What is expected ->
Where the string "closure" occurs in a line of the data below, that line should be copied.

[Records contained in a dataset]
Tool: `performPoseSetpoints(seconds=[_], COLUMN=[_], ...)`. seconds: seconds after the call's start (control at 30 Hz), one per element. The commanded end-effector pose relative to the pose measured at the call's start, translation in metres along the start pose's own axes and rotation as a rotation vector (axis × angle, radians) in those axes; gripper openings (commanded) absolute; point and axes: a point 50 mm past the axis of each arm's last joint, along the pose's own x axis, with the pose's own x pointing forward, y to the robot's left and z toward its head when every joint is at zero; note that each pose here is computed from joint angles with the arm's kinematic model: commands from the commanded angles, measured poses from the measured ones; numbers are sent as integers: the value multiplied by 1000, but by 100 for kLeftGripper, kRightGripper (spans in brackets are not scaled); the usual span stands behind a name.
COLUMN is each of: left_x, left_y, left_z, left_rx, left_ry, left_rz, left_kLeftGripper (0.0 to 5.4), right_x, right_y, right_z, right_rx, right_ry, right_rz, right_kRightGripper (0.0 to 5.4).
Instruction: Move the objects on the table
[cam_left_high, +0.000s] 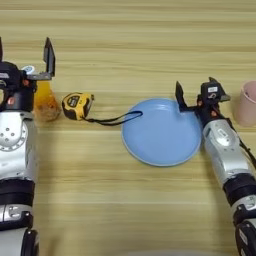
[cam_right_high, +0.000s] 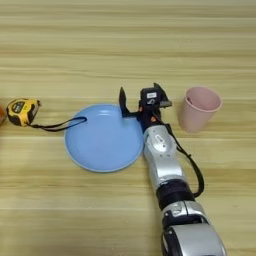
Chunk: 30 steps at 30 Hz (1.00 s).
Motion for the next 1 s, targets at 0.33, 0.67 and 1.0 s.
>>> performPoseSetpoints(seconds=[0.33, 0.67, 1.0], left_x=[-4, -1, -7], left_y=[5, 16, 6], left_z=[-14, -8, -40], left_rx=[161, 161, 34], left_ry=[113, 63, 232], left_rz=[-1, 90, 73], left_kLeftGripper=[537, 537, 537], right_x=[3, 3, 3], right_y=[3, 4, 5], right_z=[4, 4, 5], right_rx=[-1, -2, -2], right_ry=[-20, -22, -25], right_rz=[10, 20, 23], right_kRightGripper=[540, 540, 540])
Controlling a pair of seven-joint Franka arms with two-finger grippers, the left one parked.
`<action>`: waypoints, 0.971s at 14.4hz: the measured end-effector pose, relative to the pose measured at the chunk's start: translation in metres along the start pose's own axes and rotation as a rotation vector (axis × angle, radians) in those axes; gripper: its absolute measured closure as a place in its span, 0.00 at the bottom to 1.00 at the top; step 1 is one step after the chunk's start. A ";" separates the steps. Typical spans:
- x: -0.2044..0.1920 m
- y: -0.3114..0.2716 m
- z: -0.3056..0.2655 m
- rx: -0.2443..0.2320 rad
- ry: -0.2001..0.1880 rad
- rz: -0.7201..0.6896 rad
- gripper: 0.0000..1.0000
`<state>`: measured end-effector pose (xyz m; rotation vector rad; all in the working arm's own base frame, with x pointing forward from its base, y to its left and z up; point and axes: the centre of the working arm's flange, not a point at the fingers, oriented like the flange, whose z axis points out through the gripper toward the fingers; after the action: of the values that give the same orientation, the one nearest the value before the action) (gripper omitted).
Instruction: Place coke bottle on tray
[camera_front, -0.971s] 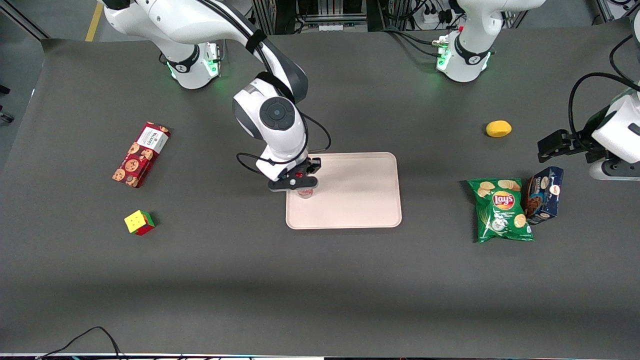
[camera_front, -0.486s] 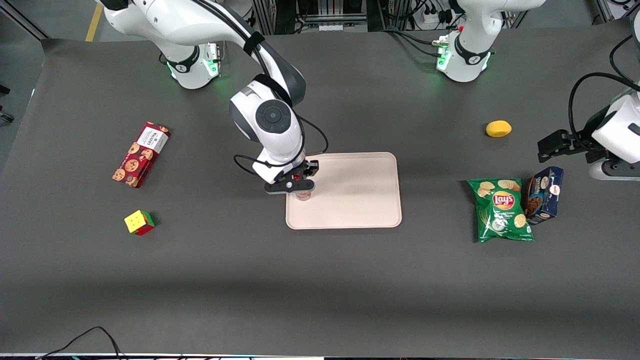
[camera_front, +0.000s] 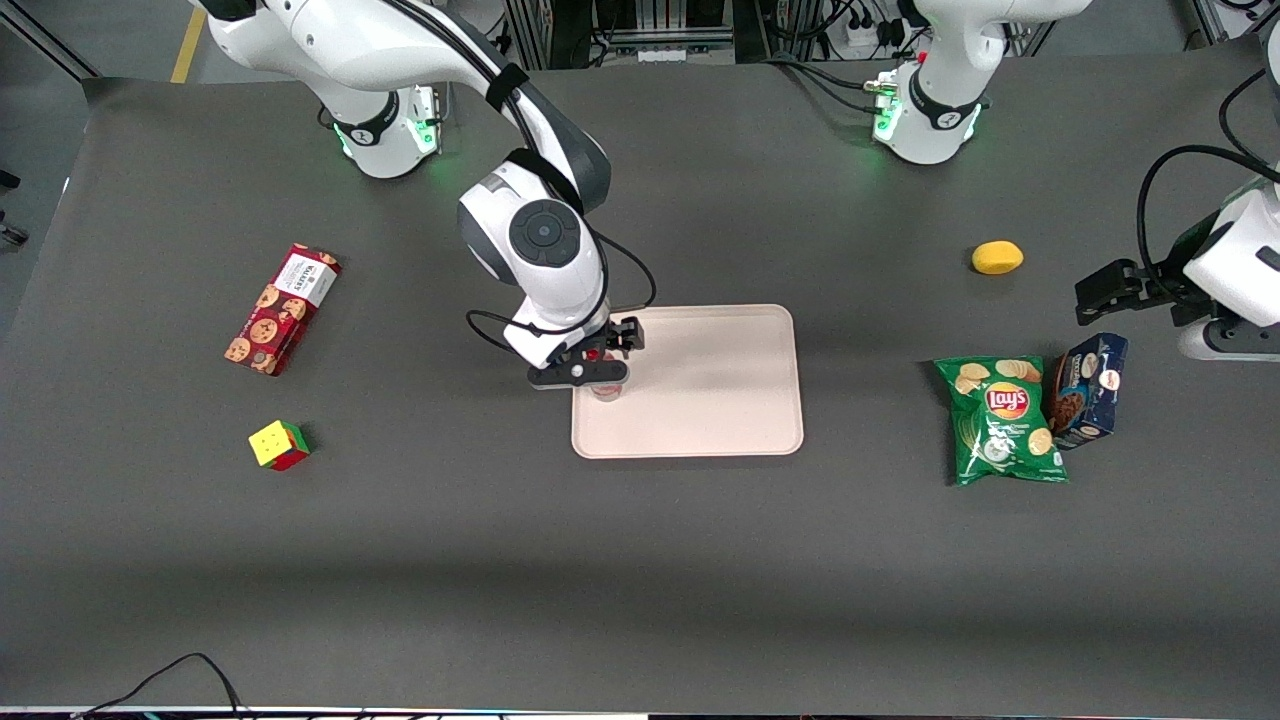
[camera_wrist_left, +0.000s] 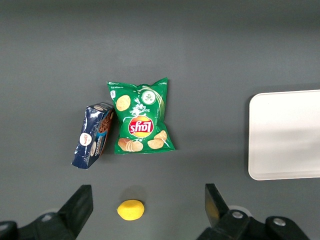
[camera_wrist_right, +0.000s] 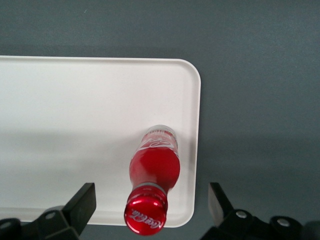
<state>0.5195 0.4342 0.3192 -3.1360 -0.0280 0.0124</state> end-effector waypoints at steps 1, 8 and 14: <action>0.000 0.000 0.000 0.000 0.000 0.000 0.00; 0.000 0.000 -0.065 0.014 0.030 -0.062 0.00; -0.034 0.104 -0.263 0.015 0.116 -0.115 0.00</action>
<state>0.4892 0.3280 0.5817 -3.1078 -0.2056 -0.1693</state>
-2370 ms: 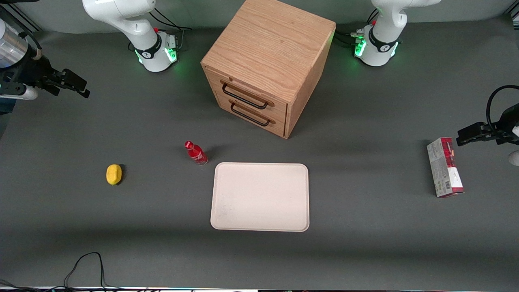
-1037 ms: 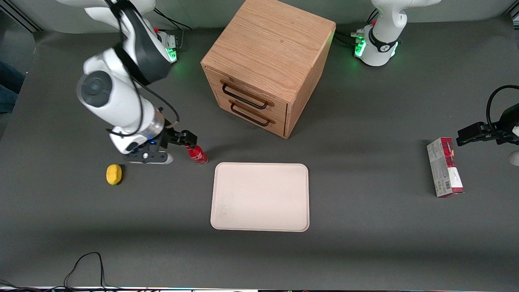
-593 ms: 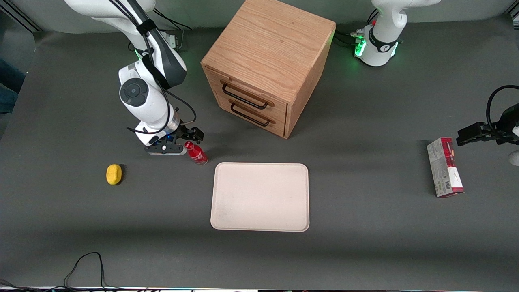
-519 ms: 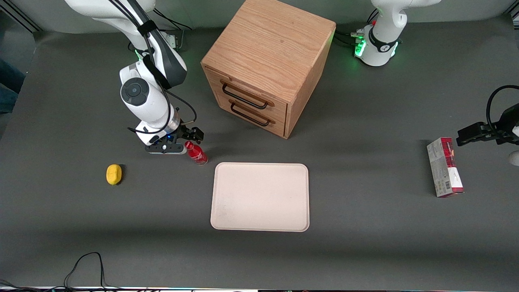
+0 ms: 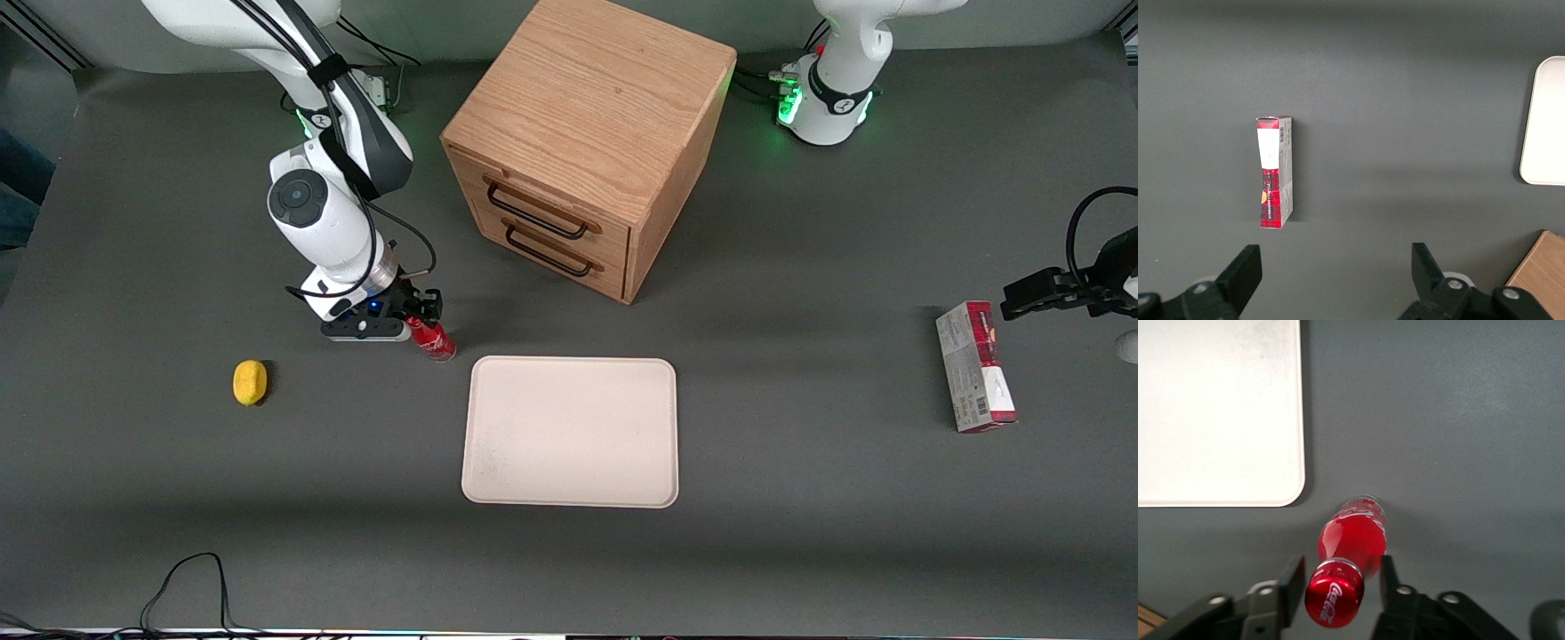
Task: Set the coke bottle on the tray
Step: 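Close the right gripper around the red bottle's body, then lift the red bottle and carry it to the tray's edge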
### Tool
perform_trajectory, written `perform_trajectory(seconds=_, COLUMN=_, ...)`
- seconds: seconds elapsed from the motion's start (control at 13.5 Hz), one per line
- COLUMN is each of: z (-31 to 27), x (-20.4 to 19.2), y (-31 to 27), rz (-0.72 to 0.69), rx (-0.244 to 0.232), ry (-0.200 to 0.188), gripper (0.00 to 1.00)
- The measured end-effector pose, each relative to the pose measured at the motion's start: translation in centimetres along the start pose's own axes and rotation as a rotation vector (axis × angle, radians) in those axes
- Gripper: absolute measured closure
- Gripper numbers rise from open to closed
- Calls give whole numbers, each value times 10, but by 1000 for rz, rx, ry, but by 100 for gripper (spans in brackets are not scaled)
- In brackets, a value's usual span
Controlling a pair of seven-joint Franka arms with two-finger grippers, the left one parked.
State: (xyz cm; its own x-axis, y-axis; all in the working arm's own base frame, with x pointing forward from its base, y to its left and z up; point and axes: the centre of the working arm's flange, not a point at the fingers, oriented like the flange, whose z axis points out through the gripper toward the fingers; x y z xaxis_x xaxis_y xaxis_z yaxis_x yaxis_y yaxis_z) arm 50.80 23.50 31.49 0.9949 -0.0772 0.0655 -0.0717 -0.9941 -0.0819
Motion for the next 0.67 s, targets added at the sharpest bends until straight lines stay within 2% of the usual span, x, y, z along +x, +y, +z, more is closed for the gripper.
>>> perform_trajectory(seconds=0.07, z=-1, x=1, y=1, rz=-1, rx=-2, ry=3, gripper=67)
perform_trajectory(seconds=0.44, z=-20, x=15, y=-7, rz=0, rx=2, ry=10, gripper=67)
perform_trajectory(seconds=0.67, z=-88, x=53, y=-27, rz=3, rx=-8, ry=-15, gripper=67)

Output ->
`<action>`: waypoints, 0.971s at 14.4hz: the measured end-effector pose, relative to the pose measured at the chunk's start: translation in metres along the start pose's own axes and rotation as a rotation vector (axis × angle, radians) in those axes; gripper: its absolute measured closure as a place in its span, 0.00 at the bottom to 1.00 at the top; step 1 is one step after the chunk's start. A ";" separates the steps. Typical spans:
- Gripper: absolute measured closure

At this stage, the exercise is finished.